═════ DATA EXCERPT

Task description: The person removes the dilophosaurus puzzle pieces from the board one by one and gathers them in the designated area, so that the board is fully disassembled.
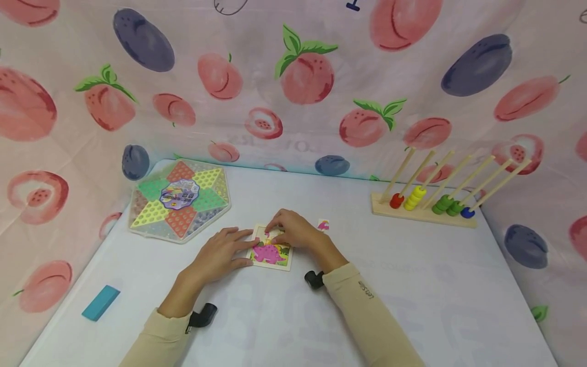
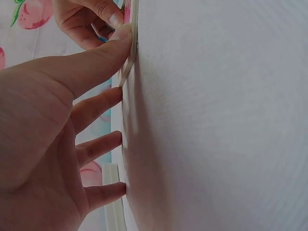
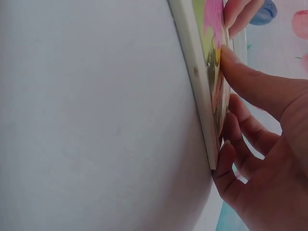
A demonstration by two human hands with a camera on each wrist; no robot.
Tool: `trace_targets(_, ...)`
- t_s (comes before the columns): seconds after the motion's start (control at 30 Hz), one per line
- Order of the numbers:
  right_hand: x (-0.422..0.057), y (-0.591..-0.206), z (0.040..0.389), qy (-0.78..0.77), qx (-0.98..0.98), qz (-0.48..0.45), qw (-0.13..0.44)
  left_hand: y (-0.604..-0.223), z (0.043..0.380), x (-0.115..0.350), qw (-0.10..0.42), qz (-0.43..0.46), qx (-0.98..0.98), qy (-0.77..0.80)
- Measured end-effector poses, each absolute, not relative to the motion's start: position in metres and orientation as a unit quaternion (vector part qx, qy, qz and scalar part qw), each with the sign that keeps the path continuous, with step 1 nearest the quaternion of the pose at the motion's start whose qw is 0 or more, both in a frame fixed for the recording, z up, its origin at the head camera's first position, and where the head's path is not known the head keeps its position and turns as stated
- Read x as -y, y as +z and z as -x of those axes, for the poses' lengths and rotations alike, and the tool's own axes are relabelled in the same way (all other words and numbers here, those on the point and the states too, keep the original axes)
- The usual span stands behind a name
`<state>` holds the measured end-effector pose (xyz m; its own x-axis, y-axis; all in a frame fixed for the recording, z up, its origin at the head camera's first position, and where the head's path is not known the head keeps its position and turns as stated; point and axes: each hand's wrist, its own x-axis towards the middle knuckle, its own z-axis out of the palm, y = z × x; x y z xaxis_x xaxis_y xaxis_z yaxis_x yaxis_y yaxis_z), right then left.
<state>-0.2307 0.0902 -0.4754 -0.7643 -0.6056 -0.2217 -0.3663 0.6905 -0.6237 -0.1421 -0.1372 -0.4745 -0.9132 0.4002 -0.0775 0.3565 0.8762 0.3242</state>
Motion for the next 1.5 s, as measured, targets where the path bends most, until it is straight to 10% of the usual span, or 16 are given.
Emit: trace_targets(1.5,-0.098,-0.464,0.228,-0.305,-0.904,0.244,0.173,-0.474,0.142,0.138,0.076,-0.191,-0.964,0.166)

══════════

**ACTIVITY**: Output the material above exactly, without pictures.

**WRITTEN RESPONSE**:
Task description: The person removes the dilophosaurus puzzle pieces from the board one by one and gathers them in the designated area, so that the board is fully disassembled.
A demonstration by two human hands with a camera on each wrist; no robot.
Tool: `trace_targets(_, ...)`
- t_s (comes before the columns): seconds after the motion's start (control at 30 Hz), one per line
- Order of the numbers:
  right_hand: x (-0.422..0.057), y (-0.591..-0.206), z (0.040..0.389), qy (-0.78..0.77), qx (-0.98..0.98), qz (-0.48..0.45), qw (-0.13..0.44)
  left_hand: y (-0.604..-0.223), z (0.043..0.380), x (-0.115..0.350), qw (-0.10..0.42), qz (-0.43..0.46), qx (-0.98..0.98), qy (-0.77..0.80)
- Measured end-effector poses, each absolute, not relative to the motion's start: position in metres and orientation as a unit quaternion (vector part qx, qy, qz and scalar part qw), each with the sign that keeps the path continuous, with step 1 nearest the quaternion of the pose at the motion's start whose qw is 0 or more, both in a frame fixed for the recording, z up, its origin at the head camera's first position, and where the head's path is not known the head keeps its position and turns as stated
- Read x as -y, y as +z and z as -x of those axes, for the poses' lengths and rotations alike, and the tool's own axes are relabelled in the same way (all other words and numbers here, those on the point and the states too, keep the original axes)
- The usual span stands behind a name
`<state>` holds the measured end-effector pose (xyz m; its own x-axis, y-axis; all in a frame fixed for the recording, z up, its origin at the head camera's first position, and where the head's path is not known the head keeps its position and turns as stated; point and axes: each hand's wrist, its own x-axis towards the middle knuckle, its own z-axis out of the palm, y = z × x; x y z xaxis_x xaxis_y xaxis_z yaxis_x yaxis_y yaxis_z), right then left.
<state>-0.2307 0.0902 -0.4754 -0.7643 -0.6056 -0.2217 -0.3663 0.6905 -0.6237 -0.1421 -0.1372 -0.4745 -0.9132 0.4002 -0.0775 0.3565 0.8762 0.3242</state>
Motion for the next 1.5 s, as measured, targets where the path bends most, until it is straight to 10% of the usual span, or 16 are given.
Emit: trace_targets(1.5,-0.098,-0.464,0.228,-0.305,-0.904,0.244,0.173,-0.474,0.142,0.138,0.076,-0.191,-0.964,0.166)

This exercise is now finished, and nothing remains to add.